**Instructions to follow:** Copy exactly the stretch of data below from the line with "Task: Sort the" through the line with "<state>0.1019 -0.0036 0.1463", including both of those lines.

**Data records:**
┄┄┄┄┄┄

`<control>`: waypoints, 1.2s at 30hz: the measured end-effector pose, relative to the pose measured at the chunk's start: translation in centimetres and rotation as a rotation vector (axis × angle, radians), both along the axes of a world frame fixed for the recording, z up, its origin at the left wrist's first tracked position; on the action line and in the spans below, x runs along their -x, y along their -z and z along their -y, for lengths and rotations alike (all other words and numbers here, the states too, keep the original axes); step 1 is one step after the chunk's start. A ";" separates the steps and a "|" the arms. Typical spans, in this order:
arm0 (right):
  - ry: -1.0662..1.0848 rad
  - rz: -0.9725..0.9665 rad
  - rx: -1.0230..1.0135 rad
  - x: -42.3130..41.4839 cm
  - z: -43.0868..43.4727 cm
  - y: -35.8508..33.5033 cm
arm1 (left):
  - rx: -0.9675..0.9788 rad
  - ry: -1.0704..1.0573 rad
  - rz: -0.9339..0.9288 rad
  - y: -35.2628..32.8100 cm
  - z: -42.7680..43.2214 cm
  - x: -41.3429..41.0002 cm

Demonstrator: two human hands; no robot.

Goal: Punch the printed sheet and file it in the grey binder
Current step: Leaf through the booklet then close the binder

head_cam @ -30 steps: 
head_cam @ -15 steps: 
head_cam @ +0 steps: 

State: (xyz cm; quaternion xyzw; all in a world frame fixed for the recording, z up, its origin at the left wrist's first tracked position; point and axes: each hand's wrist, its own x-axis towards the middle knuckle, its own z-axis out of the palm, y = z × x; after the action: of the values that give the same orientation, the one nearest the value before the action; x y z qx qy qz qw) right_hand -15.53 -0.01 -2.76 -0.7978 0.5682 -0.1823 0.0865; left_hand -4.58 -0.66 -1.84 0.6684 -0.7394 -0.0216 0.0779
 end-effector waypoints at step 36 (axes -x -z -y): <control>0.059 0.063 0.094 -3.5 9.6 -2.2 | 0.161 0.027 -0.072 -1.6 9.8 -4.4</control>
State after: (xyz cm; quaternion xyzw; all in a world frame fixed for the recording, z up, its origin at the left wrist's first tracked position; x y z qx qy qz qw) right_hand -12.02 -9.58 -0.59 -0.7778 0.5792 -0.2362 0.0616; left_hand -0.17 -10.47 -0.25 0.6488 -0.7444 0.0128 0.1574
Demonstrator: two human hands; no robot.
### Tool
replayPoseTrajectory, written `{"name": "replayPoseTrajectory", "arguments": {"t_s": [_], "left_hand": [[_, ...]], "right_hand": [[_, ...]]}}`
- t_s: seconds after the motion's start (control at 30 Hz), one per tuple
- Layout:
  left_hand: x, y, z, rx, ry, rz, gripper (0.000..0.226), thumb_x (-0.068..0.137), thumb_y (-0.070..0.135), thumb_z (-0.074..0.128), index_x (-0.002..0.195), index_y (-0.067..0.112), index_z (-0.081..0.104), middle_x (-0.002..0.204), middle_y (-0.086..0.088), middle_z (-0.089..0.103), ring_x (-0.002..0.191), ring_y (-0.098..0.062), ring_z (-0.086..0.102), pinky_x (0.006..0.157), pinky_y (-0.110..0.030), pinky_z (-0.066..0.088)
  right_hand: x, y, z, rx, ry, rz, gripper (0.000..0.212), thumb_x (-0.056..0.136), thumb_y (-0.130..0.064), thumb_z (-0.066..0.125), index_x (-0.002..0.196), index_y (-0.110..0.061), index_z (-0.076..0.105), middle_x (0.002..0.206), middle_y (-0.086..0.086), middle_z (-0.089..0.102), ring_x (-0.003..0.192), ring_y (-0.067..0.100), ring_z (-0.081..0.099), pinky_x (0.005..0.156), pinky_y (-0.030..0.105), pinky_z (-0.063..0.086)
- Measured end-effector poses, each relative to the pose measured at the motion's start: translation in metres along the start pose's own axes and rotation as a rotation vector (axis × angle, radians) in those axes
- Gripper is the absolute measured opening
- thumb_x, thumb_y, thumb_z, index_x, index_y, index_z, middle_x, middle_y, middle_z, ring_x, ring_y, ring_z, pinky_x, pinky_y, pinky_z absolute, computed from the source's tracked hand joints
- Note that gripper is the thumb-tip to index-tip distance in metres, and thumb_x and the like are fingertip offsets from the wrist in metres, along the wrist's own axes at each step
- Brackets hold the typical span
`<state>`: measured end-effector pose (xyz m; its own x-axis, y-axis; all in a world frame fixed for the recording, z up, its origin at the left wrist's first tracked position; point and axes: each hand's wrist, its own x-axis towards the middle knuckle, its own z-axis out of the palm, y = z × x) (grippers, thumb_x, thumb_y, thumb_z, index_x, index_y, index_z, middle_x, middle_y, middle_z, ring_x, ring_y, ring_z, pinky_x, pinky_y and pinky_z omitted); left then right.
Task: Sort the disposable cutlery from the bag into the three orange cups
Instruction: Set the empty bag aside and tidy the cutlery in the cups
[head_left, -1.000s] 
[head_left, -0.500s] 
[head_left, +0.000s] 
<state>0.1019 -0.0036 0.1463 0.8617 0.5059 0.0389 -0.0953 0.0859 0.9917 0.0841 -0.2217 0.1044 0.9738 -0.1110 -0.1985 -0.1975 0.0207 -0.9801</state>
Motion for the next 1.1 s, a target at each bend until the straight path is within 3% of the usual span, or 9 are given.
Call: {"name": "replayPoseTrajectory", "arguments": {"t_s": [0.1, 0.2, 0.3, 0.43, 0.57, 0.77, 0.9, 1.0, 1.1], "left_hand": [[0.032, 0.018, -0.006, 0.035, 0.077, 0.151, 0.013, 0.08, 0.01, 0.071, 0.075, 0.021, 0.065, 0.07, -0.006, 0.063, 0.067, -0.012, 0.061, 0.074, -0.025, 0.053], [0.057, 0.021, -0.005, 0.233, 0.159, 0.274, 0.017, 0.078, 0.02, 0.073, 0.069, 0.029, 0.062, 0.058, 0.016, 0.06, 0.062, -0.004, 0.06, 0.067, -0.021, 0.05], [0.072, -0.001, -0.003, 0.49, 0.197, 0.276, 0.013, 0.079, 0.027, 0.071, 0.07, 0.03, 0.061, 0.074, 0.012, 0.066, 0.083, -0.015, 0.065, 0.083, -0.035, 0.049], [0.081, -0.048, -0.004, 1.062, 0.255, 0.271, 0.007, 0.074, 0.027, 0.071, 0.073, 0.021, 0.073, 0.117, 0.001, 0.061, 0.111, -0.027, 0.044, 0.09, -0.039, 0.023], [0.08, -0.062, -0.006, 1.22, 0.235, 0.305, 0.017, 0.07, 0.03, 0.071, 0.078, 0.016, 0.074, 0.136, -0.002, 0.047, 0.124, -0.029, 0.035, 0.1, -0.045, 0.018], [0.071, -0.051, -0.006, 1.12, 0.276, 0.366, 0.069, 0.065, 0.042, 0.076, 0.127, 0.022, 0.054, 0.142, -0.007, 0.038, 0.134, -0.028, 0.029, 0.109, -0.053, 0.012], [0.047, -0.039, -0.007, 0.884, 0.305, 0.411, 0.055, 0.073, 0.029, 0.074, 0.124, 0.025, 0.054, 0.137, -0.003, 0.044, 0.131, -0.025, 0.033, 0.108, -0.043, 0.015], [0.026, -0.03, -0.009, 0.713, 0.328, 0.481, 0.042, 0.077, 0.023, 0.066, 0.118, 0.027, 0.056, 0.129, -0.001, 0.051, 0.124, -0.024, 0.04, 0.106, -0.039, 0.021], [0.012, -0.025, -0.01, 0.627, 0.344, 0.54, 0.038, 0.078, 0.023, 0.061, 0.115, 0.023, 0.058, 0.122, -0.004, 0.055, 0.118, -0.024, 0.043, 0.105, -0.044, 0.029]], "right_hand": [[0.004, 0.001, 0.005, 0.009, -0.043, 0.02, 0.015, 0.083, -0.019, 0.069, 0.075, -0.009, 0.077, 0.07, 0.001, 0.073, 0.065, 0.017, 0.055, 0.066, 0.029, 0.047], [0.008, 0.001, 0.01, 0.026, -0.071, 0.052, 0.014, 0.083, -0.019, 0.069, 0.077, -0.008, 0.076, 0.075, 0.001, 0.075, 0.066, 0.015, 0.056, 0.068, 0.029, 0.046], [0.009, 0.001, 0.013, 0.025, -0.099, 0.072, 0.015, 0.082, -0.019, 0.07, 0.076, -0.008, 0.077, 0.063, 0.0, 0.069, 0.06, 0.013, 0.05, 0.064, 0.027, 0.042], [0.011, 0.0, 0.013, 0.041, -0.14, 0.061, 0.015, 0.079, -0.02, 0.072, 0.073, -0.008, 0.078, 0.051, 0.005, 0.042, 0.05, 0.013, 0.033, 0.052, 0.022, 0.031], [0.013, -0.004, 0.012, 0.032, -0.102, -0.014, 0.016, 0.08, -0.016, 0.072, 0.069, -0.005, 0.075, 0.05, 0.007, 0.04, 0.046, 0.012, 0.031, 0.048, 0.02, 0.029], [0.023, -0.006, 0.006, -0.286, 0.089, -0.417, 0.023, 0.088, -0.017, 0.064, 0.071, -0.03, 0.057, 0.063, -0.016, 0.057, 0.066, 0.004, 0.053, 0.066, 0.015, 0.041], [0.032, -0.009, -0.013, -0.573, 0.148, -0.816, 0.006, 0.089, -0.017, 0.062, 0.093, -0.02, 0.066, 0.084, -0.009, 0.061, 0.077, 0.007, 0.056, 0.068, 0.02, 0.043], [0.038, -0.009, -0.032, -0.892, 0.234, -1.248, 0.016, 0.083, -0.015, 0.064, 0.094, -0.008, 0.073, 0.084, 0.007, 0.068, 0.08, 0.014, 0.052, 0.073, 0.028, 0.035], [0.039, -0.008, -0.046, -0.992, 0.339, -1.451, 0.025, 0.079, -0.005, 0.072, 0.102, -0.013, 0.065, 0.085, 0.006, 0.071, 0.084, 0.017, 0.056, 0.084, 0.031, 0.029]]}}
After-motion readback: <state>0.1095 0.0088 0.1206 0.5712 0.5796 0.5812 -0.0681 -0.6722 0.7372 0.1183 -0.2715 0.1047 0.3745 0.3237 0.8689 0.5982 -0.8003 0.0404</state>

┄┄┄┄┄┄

**Written answer:**
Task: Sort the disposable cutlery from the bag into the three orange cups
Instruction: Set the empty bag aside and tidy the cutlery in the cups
[head_left, -1.000s] 
[head_left, -0.500s] 
[head_left, +0.000s] 
<state>0.1019 -0.0036 0.1463 0.8617 0.5059 0.0389 -0.0953 0.0859 0.9917 0.0841 -0.2217 0.1044 0.9738 -0.1110 -0.1985 -0.1975 0.0207 -0.9801</state>

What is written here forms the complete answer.